Seek medical attention if you are bending over the fender when the compressor blows. Seek financial help to pay for the damage caused by an overdose of freon. Seek sympathy from your friends when you tell them how you were ripped off by the advertisement. Seek your money back from the vendor. Good luck with that.

You can also buy a refrigerant leak-stopping fluid. Listen, air conditioning systems work by pushing a gas through many tiny orifices to change pressures and temperatures. If you add a chemical that plugs tiny orifices, what do you think will happen? Gunk, that’s what happens. By the way, I know that it’s not freon anymore. That was a trade name used by DuPont when they produced the old R-12 refrigerant. Now it is R-134a refrigerant, Tetrafluoroethane. Freon is just easier to say and more widely recognized, so I use it.

Don’t get me started about the machine you can buy that plugs into your car and tells you what’s wrong with it and what it’ll cost to fix. If you believe these sales pitches, you would be prime meat for carnival barkers.

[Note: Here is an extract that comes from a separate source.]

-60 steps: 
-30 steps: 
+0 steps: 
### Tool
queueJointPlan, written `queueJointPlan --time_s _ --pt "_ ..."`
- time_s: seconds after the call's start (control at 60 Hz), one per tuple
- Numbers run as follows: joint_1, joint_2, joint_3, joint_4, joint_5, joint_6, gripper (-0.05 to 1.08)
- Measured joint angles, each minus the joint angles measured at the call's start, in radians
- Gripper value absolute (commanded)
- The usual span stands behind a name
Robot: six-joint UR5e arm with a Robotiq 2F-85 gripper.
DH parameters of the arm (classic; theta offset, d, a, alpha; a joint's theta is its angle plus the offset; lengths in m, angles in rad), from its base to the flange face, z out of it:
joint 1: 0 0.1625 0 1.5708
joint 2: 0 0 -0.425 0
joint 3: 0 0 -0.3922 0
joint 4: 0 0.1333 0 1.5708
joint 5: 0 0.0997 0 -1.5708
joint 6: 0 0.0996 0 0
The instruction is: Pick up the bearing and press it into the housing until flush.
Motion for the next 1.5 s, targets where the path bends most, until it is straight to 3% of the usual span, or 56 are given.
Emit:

Remember them? “Step right up ladies and gentlemen, for the most unbelievable experience of your life!” Unfortunately, that style of selling works on some people. Personally, I would never buy anything from someone who was shouting at me, but that’s just me. I told you not to get me started. Too late now. If you believe these promotions, you probably also believe that television commercials are no louder than the programming, because the networks said they were stopping that practice. Try listening. They snuck the volume back up, because they know that loudness works.

Adding tricks, gimmicks, magic fluids and snake oils to your car could be a HUGE mistake. Don’t make me yell it.